縄文~江戸期の作品に接し現代の良さ「再認識」
縄文~江戸期の優れた工芸品に、現代工芸に見られる美意識や技法の原点があることを伝えようという展覧会が5月24、25日、松本市の「池上百竹亭」(丸の内)で開かれる。あがたの森公園が会場の「クラフトフェアまつもと」と同時期の開催。展覧会主催者は「古い工芸品を理解すれば現代の品の良さを再認識できる。合わせて見てほしい」と話している。
展覧会名は「工藝(げい)の連続性」。縄文土器や須恵器、古瀬戸茶碗、古備前徳利、江戸ガラスなど、陶磁器を中心に明治期より前の工芸品約50点が並ぶ予定。
古美術品収集家でもある信州大附属病院の嘉嶋(かしま)勇一郎医師(49)が主催する。嘉嶋さんはかねて「現代の工芸品は古い工芸品を土台にして生まれた。脈々とした連続性がある。それを踏まえて現代の工芸品を見るべきだ」と考えていた。賛同した市内外の収集家らが所蔵品を持ち寄り、本展開催が実現した。
嘉嶋さんは「展示品はどれも重要文化財級の逸品」とも。その一つが、縄文人が煮炊きに使ったとされる大つぼ。都内で発掘された実物の土器で、側面には崇拝対象の蛇をモチーフにしたと思われる曲線が、リズミカルに彫られている。
嘉嶋さんは「縄文の工人は、つぼという日常生活用具を製作しながら、当時の人間の精神性や美意識を表した。その姿勢はいろいろな工芸分野で受け継がれ、改良と洗練を重ねながら現代に『用の美』として息づいた。連続性を踏まえて新旧の工芸品に接すると、新鮮な発見と感動に出合えるはず」と語る。

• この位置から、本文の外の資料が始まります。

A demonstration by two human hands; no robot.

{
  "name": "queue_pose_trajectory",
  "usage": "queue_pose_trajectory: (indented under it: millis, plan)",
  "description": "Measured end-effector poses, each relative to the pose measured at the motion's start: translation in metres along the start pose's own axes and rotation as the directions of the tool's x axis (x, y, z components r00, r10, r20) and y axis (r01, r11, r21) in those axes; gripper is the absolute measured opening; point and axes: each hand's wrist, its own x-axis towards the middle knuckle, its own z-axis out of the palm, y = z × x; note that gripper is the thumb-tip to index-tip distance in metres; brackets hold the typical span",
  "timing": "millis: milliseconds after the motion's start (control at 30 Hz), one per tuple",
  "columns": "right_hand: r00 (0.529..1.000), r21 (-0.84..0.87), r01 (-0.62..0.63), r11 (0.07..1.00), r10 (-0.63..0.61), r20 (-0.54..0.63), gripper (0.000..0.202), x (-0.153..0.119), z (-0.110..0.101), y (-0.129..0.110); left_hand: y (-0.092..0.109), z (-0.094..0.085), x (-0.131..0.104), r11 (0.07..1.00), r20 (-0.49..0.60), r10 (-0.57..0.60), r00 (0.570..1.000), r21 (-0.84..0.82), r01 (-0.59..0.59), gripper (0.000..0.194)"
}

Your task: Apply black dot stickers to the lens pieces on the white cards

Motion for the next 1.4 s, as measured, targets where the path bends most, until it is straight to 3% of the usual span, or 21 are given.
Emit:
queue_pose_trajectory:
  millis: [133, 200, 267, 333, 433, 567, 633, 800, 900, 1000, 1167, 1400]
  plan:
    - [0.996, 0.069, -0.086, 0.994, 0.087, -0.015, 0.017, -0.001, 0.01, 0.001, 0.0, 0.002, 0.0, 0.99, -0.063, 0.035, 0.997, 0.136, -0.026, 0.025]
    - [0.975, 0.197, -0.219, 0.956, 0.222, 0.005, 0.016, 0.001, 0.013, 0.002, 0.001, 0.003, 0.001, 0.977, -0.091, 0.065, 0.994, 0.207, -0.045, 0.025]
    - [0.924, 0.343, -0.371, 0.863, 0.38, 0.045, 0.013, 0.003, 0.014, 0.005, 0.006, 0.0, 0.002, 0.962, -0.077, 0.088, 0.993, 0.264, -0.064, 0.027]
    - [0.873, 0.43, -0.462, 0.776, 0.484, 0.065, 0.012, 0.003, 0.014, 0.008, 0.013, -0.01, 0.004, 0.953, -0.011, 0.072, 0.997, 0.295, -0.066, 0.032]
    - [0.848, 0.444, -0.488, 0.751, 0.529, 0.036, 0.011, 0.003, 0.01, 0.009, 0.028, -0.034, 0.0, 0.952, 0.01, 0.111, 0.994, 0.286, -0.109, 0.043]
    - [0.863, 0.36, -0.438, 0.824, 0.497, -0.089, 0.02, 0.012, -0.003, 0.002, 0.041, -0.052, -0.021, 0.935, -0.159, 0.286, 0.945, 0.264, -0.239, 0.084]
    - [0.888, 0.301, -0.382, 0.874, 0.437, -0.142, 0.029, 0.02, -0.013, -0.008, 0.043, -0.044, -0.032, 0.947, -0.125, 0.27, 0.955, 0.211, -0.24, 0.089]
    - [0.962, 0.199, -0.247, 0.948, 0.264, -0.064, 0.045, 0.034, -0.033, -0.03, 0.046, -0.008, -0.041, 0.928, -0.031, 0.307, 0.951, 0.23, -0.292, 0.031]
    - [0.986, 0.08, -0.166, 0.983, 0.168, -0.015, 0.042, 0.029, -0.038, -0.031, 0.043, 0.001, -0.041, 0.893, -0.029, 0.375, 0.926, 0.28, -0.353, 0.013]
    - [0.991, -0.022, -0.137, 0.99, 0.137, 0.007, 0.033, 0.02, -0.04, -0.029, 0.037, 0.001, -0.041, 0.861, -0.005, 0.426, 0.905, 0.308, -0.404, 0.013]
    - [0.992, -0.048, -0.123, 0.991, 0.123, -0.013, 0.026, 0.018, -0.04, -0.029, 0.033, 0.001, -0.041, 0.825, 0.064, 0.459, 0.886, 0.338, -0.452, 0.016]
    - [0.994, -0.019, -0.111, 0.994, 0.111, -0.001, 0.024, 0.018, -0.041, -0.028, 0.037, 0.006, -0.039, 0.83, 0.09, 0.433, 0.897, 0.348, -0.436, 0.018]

「工芸品は美術品でない」と、間近で鑑賞できるよう、ガラスケースに入れず展示する。24日午後2時から、草間彌生さんの「南瓜」の屋外展示で有名な瀬戸内海「ベネッセアートサイト直島」の企画運営に携わった、秋元雄史・東京芸術大名誉教授が講演。24、25両日の午前11時と午後2時から、嘉嶋さんや展示品所蔵者らによる作品解説がある。